What Republicans and Democrats Can Learn From the Jacobins' Spiraling Crisis
At every stage, a breach on one side provoked an even more extreme response on the other.
It was early 1793, and the situation in France after its revolution had begun to spiral out of control.
The Jacobins by then had split into factions. The Girondins, initially at the revolutionary vanguard, were disturbed by the movement's tendency to descend into violent radicalism. The previous year, mobs had slaughtered thousands of alleged counterrevolutionaries in their jail cells; in January, the deposed King Louis XVI had been guillotined as a tyrant. The Girondins blamed their rivals, the Montagnards, for these excesses.
Now rioting was breaking out again, spurred by rising food prices. So in March, in an effort to tamp things down, "the Girondins set a precedent that was later used against them," wrote Jeremy D. Popkin in A Short History of the French Revolution, "by stripping the Montagnard journalist-deputy [Jean-Paul] Marat of his parliamentary immunity and having him tried for inciting violence."

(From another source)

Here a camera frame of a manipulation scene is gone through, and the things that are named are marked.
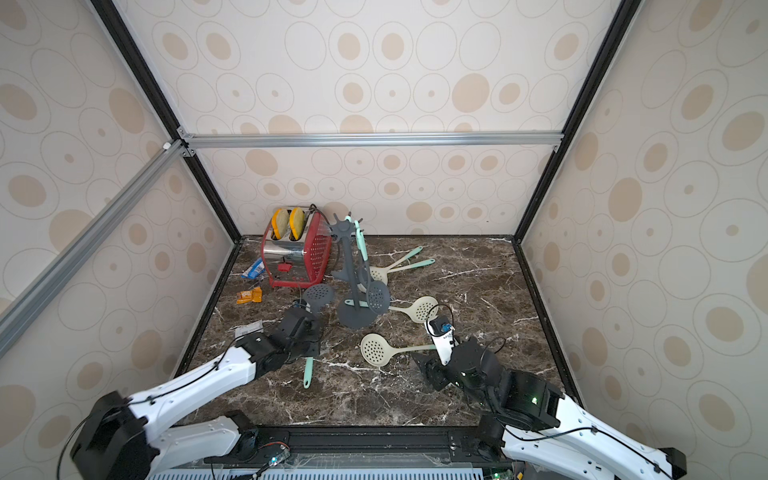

They weren't wrong about Marat. He was indeed a rabble-rouser, having declared early in the revolution that "five or six hundred heads cut off" could have stopped the opposition. Yet it didn't take long for the move to backfire. Marat was acquitted by a friendly tribunal in April, and the Girondins were purged from the National Convention, France's governing body, in June. According to the historian Isser Woloch in his foreword to Twelve Who Ruled: The Year of Terror in the French Revolution, the Convention "then was free to begin putting into place draconian emergency laws that amounted to a temporary revolutionary dictatorship."
The Girondin leaders weren't just removed from their legislative roles. Branded as traitors, dozens were executed or driven to suicide before year's end. When a Girondin sympathizer stabbed Marat to death, it provided all the justification the remaining Jacobins needed to inaugurate, and then escalate, the Reign of Terror.
What seems notable in this snapshot of events is that, each step of the way, participants felt they had every excuse and perhaps no choice but to ignore the rules of the game that might otherwise have reined in the excesses of the day. Yet at every stage, a breach on one side provoked an even more extreme response on the other, and the crisis spiraled further.
American politics today can follow a similar pattern. The far left demands that President Joe Biden pack the Supreme Court before it's too late—and points to the hardball politics of Senate Republicans that brought about the high court's conservative majority as a pretext. Republicans counter that they were just mirroring the tactics of Democrats, who during the Reagan administration politicized the confirmation process and during the Obama administration invoked the "nuclear option" for judicial appointments.
The parties jostle for temporary advantage, certain of the righteousness of their respective crusades, while trust in the institutions that make peaceful coexistence possible drains away.